Throughout this book an even-handed approach is taken with specific topics that are sometimes viewed as quite contentious. For example, a succinct section of one chapter describes the perceived risks of eating particular foods, how consumers differentiate between ‘natural’ and ‘technological’ risks, and how decisions about foods (especially some groups of new foods) relate to trust. This exposition is followed by a discussion of the need for a safe food-handling routine, in particular how this relates to contemporary purchase, storage and cooking facilities and practices. So, there are problems with the ways people think about foods; but there are also problems with what people do with the foods they store and prepare for eating. In another example, a chapter about the ‘social amplification of risk framework’ (SARF) explores the circumstances and mechanisms for communicating with the general public about potential and actual risks. This framework starts with the premise that risks are largely irrelevant or only localised unless communicated to the public, which occurs through ‘risk signals’. Risk signals trigger various psychological responses, which are themselves mediated by various experiential, cultural and social epistemologies. Risk intensification relates to the effects of these responses. The opposite of risk amplification is risk attenuation, whereby risks with potentially serious and for reasons not apparently included in the book widespread consequences pass almost without notice, for a number of reasons, until they become disastrous; climate change is the provided example which falls into this category, although a number of others spring to mind, such as the effects of asbestos mining at Wittenoom, the effect of Hurricane Katrina on New Orleans, and the effect of sub-prime mortgage repayments on peoples’ ability to repay which triggered the global financial crisis.

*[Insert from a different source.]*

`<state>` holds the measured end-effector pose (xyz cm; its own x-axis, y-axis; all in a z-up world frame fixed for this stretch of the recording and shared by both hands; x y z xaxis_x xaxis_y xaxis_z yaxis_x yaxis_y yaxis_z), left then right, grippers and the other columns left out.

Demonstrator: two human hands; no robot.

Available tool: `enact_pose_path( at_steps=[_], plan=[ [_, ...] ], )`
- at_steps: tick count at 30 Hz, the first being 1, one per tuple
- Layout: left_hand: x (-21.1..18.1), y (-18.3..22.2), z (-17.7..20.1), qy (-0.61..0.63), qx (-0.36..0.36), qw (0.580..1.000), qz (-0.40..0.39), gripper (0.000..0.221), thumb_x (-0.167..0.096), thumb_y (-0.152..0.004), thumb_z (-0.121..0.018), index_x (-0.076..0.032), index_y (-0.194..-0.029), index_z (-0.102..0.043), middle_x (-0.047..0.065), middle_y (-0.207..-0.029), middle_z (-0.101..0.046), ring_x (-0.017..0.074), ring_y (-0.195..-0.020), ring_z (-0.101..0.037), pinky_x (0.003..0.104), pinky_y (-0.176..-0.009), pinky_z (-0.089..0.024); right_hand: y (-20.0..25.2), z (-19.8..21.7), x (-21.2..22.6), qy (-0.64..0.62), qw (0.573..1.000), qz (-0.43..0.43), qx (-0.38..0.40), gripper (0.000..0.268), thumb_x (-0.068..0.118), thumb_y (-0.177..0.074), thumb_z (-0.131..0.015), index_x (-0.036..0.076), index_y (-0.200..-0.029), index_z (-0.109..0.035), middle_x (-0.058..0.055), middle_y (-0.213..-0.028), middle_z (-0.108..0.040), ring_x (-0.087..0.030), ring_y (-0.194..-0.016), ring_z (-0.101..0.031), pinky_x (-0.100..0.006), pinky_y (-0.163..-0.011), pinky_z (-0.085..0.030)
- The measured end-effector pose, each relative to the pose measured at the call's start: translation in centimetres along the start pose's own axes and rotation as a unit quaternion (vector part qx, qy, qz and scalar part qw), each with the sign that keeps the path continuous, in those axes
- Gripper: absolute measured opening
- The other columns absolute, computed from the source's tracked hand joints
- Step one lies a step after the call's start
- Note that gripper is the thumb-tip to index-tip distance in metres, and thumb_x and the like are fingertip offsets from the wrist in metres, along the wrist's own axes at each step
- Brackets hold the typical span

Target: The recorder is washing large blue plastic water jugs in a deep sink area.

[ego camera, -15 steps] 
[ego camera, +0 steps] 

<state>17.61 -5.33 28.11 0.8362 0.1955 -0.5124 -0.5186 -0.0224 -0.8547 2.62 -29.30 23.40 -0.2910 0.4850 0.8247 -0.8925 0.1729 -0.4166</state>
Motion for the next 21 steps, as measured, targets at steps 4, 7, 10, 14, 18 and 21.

The international perspectives provided by most authors, and the lessons learned from the case studies make this readable book much more broadly useful than for readers in its largely European / Northern Hemisphere settings. I think it would be a useful addition to the library of anyone practising, teaching or learning various aspects of public health, especially environmental health or public health practice, or the broader field of risk communication.